In ash1 mutant flies, Antennapedia (Antp) promoter-reporter gene has been found ectopically expressed in larvae along the anterior margin of haltare discs where Antp is not normally expressed[44], suggesting that ASH1 suppresses Antp outside normally expressed domains. Consistent with such a notion, we have reported that expression of the protein-protein interaction domain of ASH1 (i.e. PHD finger) causes increased expression of Hox genes presumably by a dominant negative effect[31]. MLL1 is also known to interact with a transcriptional repressor Sin3A[11], suggesting that trxG could have gene repressive function. In yeast, co-transcriptional methylation of K36 confers memories of recent transcription to cells and represses spurious intragenic transcription initiation through recruitment of Rpd3[45]. Our finding that K36 methylation by ASH1 causes gene repression is consistent with these studies and underscores a notion that trxG proteins have dual function in Hox gene activation.
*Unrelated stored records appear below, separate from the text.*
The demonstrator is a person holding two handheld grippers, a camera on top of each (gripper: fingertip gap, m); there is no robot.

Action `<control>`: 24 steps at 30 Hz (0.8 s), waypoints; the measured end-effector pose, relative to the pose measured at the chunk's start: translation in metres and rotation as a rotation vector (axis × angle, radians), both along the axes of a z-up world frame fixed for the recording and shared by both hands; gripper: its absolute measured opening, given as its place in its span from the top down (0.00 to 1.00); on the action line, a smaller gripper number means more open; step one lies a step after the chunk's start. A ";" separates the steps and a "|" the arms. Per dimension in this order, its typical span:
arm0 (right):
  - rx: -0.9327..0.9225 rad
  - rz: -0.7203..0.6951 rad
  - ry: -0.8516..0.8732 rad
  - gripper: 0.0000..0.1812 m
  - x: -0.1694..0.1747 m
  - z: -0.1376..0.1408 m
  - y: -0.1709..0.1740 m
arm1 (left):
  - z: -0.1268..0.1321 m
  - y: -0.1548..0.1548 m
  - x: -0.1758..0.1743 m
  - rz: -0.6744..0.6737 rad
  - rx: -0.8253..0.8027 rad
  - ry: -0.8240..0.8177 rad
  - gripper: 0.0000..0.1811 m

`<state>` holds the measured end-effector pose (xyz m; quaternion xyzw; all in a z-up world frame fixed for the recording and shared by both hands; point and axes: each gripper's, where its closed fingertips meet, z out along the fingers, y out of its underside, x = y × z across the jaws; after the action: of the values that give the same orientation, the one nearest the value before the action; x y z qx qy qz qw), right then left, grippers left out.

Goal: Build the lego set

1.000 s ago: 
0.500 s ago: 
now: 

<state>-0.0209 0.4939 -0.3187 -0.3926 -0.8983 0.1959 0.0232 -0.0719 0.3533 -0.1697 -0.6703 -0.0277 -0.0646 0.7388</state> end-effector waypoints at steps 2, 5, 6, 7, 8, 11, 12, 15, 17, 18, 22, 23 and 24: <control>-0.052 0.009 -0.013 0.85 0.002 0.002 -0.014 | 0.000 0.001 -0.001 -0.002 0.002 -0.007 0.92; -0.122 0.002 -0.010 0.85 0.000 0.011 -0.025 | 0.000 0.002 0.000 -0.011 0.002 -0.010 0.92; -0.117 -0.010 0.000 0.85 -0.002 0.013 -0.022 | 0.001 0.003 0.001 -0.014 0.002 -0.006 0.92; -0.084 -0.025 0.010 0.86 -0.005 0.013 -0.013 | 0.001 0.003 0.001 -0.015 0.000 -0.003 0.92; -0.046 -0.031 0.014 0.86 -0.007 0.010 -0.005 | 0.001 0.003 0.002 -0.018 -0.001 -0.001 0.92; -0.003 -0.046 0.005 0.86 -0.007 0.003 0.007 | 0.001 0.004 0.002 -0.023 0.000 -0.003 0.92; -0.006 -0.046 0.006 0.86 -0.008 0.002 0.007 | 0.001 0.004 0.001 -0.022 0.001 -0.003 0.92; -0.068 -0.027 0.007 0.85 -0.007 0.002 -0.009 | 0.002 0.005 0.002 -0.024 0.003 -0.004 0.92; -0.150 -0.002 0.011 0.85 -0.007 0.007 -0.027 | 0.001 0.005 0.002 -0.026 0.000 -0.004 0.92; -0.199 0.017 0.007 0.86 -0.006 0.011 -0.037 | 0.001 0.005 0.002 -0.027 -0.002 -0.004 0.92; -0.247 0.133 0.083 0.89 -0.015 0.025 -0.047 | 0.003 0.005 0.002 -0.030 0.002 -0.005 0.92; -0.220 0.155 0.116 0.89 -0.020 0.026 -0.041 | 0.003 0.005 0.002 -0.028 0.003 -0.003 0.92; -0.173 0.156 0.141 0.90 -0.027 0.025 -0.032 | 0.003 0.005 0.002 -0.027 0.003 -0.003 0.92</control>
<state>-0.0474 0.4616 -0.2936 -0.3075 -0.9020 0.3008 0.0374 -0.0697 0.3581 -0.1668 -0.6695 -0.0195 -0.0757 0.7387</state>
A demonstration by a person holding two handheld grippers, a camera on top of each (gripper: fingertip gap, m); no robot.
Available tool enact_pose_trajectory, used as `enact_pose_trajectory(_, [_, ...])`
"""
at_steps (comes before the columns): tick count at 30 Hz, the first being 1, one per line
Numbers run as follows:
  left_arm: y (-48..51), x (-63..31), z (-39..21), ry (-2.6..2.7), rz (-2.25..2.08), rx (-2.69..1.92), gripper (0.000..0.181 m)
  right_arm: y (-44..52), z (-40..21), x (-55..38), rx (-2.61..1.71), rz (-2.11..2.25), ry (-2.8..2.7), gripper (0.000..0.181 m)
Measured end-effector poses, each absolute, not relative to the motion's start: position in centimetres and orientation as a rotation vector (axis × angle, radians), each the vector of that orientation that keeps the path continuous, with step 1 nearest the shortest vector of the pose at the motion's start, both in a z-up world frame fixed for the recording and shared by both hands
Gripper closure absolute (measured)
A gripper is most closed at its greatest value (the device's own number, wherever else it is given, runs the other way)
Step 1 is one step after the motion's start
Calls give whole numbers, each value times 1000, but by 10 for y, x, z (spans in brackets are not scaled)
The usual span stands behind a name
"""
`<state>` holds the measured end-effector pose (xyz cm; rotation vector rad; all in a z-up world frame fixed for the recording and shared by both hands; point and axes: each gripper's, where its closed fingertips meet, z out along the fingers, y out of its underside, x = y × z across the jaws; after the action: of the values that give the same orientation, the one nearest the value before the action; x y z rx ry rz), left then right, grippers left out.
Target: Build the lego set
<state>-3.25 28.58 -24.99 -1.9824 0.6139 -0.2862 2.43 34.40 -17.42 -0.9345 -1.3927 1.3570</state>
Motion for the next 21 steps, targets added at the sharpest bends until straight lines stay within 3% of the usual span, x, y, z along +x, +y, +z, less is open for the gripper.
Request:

Recent findings that TRX/MLL-family proteins interact with P-TEFb imply that trxG complexes might regulate transcription by releasing “paused” RNA polymerase II[17]. Activities of P-TEFb is thought to be regulated by sequestration into inactive compartment by 7SK snRNP and HEXIM proteins, and dephosphorylation by protein phosphatase 1 and PP2A[46]. Although it remains to be shown how trxG complexes regulate the activity of P-TEFb, it is of note that MLL1 interacts with PP2A through oncoprotein SET [23] and that the N-terminal part of ASH1 is most similar to SETBP1 that also interacts with oncoprotein SET[7], [22]. SET oncoproteins are known to inhibit the activity of PP2A and thus are expected to activate P-TEFb. Consistent with such a hypothesis, we found that okadaic acid enhances activation of the HoxA9 promoter (but not the CMV promoter) in the presence of ASH1 and MLL1 at a concentration that blocks PP2A (Fig. S5). However, C-terminal region of ASH1 lacking the SETBP1 homology domain has a significant Hox promoter activation potential (Fig. 2C), suggesting that there is yet unknown function of ASH1 for activation of Hox genes.

Our in vivo knockdown experiments show that ASH1 and MLL1 play important roles in myelomonocytic development, consistent with previous studies showing that targeting the mll1 gene causes severe defects in myelomonocytic development in yolk sac and bone marrow[42], [43]. By contrast, more recent studies on conditional knockout of mll1 demonstrated that MLL1 is not required for postnatal steady-state haematopoiesis but plays an important role in maintenance of stem cell pools in a quiescent state[47], [48]. The cause of such discrepancy is unknown but a possible explanation may be difference in timing and cell type specificity of transgenic Cre-mediated conditional deletion of mll1 gene and lentivirus-mediated knockdown of mll1. Nevertheless, under the same experimental conditions in our system, depletion of ASH1 and MLL1 caused similar phenotypes reinforcing the idea that ASH1 and MLL1 synergize in regulation of haematopoietic development. Further studies on target genes of ASH1 and MLL1 might reveal precise molecular functions of these epigenetic regulators in normal haematopoietic development as well as in leukaemias caused by mutations of mll1[28].

Materials and Methods

Ethics statement

All animal works were approved and conducted according to the guidelines of Committees of Animal Experiments and Recombinant DNA Experiments of Tokyo Medical and Dental University (License number: 2010-205).

Cells and culture

Human erythroleukaemia cell line K562 (strain RCB0027) was obtained from Riken Cell Bank, was able to synthesize globin in response to sodium butyrate, and was cultured in Ham-F12 containing 10% FCS (Invitrogen). HeLa cells were from Dr. H. Handa (Tokyo Institute of Technology) and were cultured in DMEM containing 10% FCS.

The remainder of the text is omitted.